Ben quin. Dans le forfait de base de ma tête d’adulte, il y a la capacité de jugement, et ça me semble être une faculté assez importante. Parfois – ou souvent – elle sert aussi à se taper sur les cuisses un brin, pour peu qu’on ait un certain sens de l’humour et de la dérision. Cette accusation, « tu juges », me fatigue toujours. Toi, tu ne juges jamais? On s’en reparlera la prochaine fois que tu accoleras un prénom que tu trouves laid à un passant de qui tu n’approuves pas la coupe de cheveux. Je n’ai pas encore rencontré celui ou celle qui pourrait jeter la première pierre, et je pense que cette personne manquerait un peu de edge et d’humour de toute façon.

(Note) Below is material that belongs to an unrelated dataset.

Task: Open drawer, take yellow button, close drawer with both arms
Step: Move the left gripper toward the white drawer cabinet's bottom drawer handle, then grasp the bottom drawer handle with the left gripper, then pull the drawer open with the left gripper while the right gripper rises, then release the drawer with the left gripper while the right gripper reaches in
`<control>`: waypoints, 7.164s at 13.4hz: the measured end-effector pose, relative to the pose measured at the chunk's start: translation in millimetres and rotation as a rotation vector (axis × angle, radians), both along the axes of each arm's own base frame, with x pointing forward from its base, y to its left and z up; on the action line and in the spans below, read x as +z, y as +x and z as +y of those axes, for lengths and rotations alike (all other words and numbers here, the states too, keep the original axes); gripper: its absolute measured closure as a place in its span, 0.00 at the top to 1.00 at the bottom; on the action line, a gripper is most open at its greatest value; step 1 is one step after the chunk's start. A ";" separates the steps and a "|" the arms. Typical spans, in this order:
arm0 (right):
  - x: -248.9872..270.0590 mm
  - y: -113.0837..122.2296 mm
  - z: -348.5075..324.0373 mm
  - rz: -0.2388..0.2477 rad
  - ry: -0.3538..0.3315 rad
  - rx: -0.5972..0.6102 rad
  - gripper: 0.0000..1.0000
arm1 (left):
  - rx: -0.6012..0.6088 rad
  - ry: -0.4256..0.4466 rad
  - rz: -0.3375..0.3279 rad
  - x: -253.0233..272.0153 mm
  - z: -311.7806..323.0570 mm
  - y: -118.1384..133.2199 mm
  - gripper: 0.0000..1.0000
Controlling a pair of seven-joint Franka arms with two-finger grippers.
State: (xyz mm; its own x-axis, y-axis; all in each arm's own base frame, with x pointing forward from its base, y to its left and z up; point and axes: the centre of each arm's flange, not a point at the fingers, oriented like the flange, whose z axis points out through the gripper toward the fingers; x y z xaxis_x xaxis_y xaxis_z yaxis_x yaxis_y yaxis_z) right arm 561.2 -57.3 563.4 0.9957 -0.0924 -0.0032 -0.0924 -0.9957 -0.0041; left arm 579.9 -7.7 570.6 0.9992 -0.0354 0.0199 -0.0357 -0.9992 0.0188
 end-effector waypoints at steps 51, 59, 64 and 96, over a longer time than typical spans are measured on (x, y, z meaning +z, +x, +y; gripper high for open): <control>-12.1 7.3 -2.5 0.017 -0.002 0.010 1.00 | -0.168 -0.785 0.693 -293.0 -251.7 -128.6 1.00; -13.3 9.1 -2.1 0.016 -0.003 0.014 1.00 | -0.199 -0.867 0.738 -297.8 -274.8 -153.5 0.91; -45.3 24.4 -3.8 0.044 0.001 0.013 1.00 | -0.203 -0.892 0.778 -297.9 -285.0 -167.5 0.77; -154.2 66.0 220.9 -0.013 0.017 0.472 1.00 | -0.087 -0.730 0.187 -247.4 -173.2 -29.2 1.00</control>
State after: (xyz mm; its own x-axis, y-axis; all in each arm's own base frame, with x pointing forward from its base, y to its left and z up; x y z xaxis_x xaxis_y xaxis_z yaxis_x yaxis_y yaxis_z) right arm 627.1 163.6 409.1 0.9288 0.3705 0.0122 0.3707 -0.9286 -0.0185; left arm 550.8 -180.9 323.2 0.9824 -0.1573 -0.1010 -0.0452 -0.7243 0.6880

On peut faire l’exercice inverse et se demander ce que les gens voient quand ils nous regardent. J’ai derrière les yeux mon histoire complète qui se joue en boucle encore et encore, et dans chaque main une valise pleine de mes erreurs et de mes bons coups. J’avance avec tout ce bagage, tout le temps, même quand je sors mes poubelles en culottes de jogging.

Mais qu’est-ce qu’un passant croit saisir de moi pendant la minute où je descends l’escalier en m’enfargeant avec classe dans mes sacs, ou pendant la demi-heure qu’on partage dans un wagon de métro? Quelques clichés, une pensée superficielle, un jugement de valeur ou deux, six questions en rafale? Peut-être un peu de mon essence et de ma vérité? C’est correct. Je trouve réconfortante l’idée qu’on inspire tous au moins un inconnu chaque jour, même si au final ça nous vaut parfois un autre prénom.

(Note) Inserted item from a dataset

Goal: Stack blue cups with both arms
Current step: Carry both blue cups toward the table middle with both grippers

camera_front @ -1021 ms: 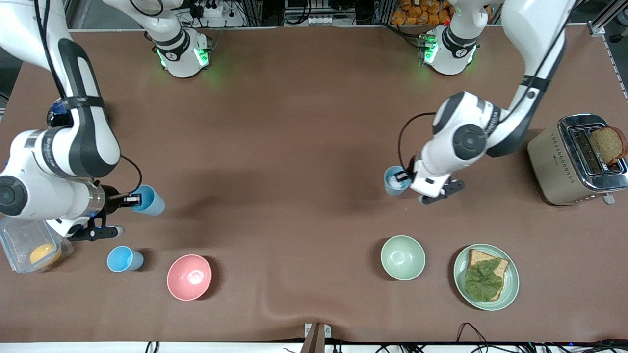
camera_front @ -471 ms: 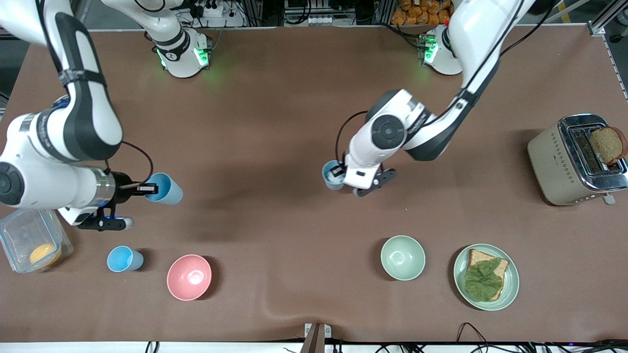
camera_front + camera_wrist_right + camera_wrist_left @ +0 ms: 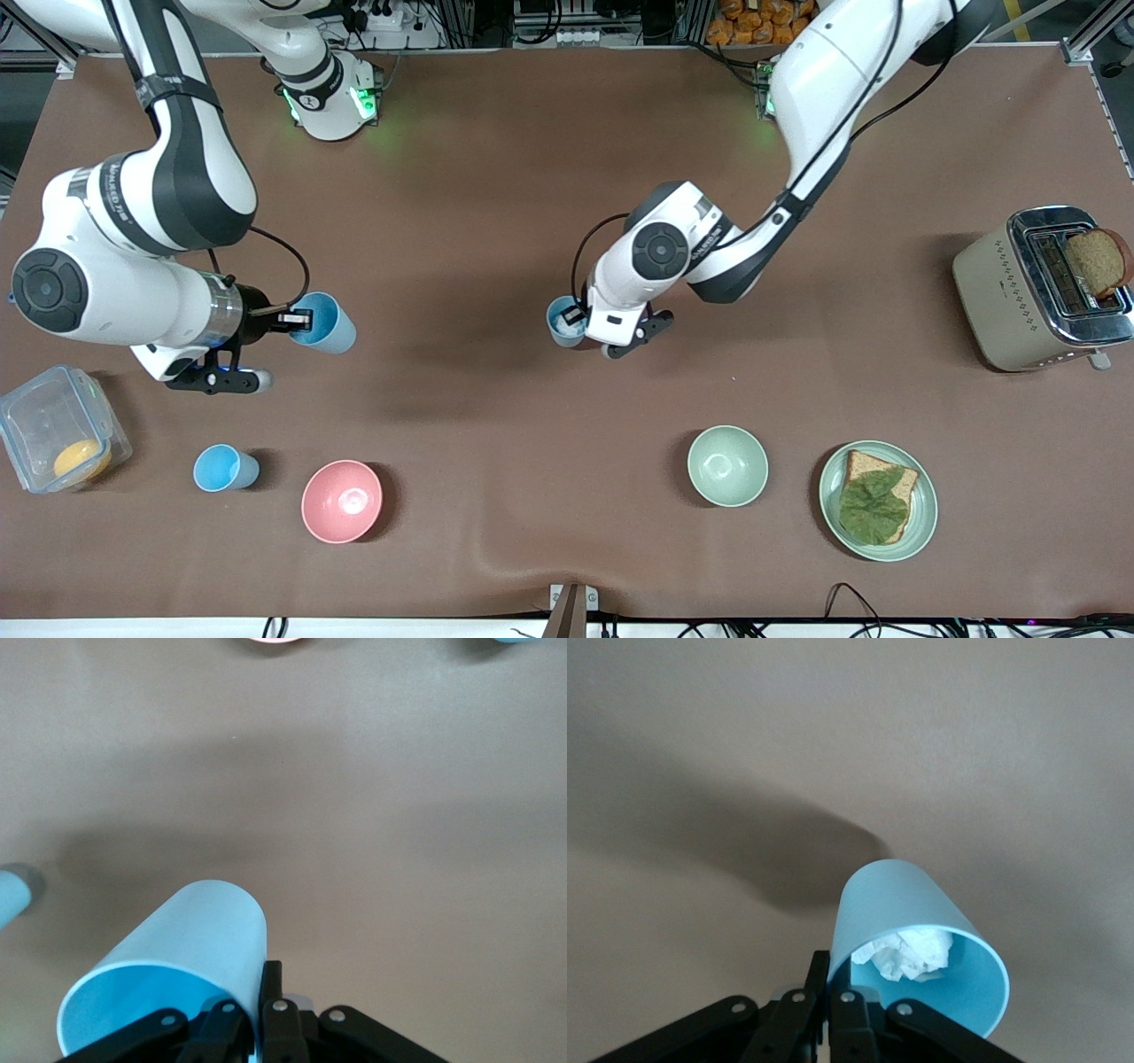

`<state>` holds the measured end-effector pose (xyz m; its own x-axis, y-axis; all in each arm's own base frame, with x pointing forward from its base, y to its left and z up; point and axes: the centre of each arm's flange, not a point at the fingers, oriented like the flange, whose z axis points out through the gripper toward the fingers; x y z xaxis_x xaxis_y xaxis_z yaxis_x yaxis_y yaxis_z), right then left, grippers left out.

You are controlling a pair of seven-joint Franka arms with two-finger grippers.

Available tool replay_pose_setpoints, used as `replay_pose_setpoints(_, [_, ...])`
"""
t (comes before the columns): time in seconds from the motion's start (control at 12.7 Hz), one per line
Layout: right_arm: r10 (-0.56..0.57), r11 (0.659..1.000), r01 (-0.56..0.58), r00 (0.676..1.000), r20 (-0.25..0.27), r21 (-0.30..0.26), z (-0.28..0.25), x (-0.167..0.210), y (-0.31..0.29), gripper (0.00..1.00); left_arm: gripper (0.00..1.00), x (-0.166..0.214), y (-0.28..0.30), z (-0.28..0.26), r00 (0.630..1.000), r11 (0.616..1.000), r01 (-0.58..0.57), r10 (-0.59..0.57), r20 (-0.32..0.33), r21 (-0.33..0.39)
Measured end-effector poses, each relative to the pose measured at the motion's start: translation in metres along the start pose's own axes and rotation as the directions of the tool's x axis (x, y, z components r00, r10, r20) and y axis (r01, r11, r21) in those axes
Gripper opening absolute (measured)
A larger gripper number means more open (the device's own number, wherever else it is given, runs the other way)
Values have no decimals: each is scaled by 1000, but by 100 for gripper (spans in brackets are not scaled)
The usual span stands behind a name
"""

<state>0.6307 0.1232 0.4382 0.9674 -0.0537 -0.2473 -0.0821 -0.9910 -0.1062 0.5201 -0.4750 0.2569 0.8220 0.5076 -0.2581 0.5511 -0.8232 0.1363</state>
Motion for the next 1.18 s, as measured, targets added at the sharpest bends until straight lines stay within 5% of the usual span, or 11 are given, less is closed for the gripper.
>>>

Le bon temps pour ouvrir les boîtes

Je ne connais pas les parfums, mis à part celui que je porte et ceux qui me donnent mal à la tête. Je marchais dans un effluve de Poison, de Christian Dior, en me disant qu’il était pressant que j’effectue un dépassement : la fragrance faisait non seulement fondre mon âme, elle me ramenait en arrière. Je ne me souvenais pas qui avait porté ce parfum, mais j’avais un feeling soudain d’inconfort. C’est ben achalant être quelqu’un que tout ramène, que ce soit une odeur, une pièce de musique, ou une robe bleue.

Mon père disait toujours qu’on se fabrique des souvenirs pour meubler nos vieux jours, et l’idée ne me plaisait pas. C’est comme se garder des chips pour plus tard. Eille, de grâce, profite et bois les miettes du fond du sac, et laisse faire les chips molles le lendemain. Pendant ce temps-là, sous le mot anticipation, il y a une photo de ma mère qui planifie son menu de Noël en plein mois de juillet.

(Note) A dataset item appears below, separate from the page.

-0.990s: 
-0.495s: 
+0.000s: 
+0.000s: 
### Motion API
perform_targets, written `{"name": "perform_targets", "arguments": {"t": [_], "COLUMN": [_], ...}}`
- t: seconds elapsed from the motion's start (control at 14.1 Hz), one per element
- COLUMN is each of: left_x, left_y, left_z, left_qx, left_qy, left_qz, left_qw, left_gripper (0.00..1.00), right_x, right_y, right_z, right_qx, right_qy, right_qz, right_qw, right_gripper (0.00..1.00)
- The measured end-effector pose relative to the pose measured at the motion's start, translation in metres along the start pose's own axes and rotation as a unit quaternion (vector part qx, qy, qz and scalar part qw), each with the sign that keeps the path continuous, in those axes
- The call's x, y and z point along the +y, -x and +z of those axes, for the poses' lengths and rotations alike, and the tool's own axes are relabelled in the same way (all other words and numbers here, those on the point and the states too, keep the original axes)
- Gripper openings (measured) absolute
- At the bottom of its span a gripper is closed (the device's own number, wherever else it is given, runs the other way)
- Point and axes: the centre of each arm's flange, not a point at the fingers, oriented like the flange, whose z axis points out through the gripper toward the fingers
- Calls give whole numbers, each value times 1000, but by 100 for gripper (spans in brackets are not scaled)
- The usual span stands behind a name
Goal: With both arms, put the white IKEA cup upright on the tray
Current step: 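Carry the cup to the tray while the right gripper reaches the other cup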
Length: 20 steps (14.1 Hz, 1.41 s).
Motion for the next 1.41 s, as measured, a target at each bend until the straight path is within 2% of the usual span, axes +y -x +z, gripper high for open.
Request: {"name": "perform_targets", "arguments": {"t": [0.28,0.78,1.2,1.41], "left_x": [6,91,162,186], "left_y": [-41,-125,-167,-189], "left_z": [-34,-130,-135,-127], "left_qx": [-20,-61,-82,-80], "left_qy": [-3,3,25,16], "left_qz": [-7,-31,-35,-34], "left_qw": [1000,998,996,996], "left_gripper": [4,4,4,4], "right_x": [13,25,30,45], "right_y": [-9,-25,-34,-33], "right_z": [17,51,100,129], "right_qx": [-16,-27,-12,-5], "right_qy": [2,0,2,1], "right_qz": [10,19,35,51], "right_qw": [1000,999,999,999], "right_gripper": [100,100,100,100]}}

Quand on est l’addition d’un père qui aime se rejouer le passé et d’une mère qui vit dans le futur, et qu’on veut faire un calcul, mettons, logique, on suppose qu’on devrait exceller dans l’art de saisir le présent. C’est le « mettons » dans la phrase qui résout l’équation.

Sous le couvercle, il y a un dimanche matin de juillet, le-plus-beau-dimanche-de-cette-année-là. Debout sur les pédales d’un BIXI, à 5 h 30, je roule au milieu de la rue St-Denis en souriant. L’autobus au loin est à peu près rendu à Villeray; j’ai le temps de pédaler jusqu’à Faillon. Le moment est en boîte, que j’ouvre à l’occasion, pour y toucher, le tourner d’un bord ou de l’autre, à la recherche du sourire, mais parfois aussi pour lui trouver une faille. Il n’en a pas. Les beaux souvenirs n’ont pas de failles, même quand on voudrait bien les virer à l’envers, quelques années plus tard.

J’ai enfilé la robe que je portais ce jour-là, au lever du soleil sur un vélo à deux vitesses brisées. Je l’ai enlevée tout de suite, en me disant qu’il ne fallait pas prêter trop de symboles aux objets, mais en la faisant quand même glisser jusqu’à mes pieds parce que je ne la trouvais plus belle. Ça ne change rien au moment, que je me suis répété; c’est juste la boîte qui s’ouvre, mais dans laquelle on ne peut plus mettre le pied.

Je ne me berce pas efficacement de souvenirs, comme mon père. Je les regrette. Peut-être qu’une personne nostalgique ouvre juste les boîtes trop tôt, ou trop souvent. Il fallait sûrement les pousser plus loin en dessous du lit et ensuite aller courir. Je suis sortie boire un old fashioned à la place. Anyway, ça court mieux le matin.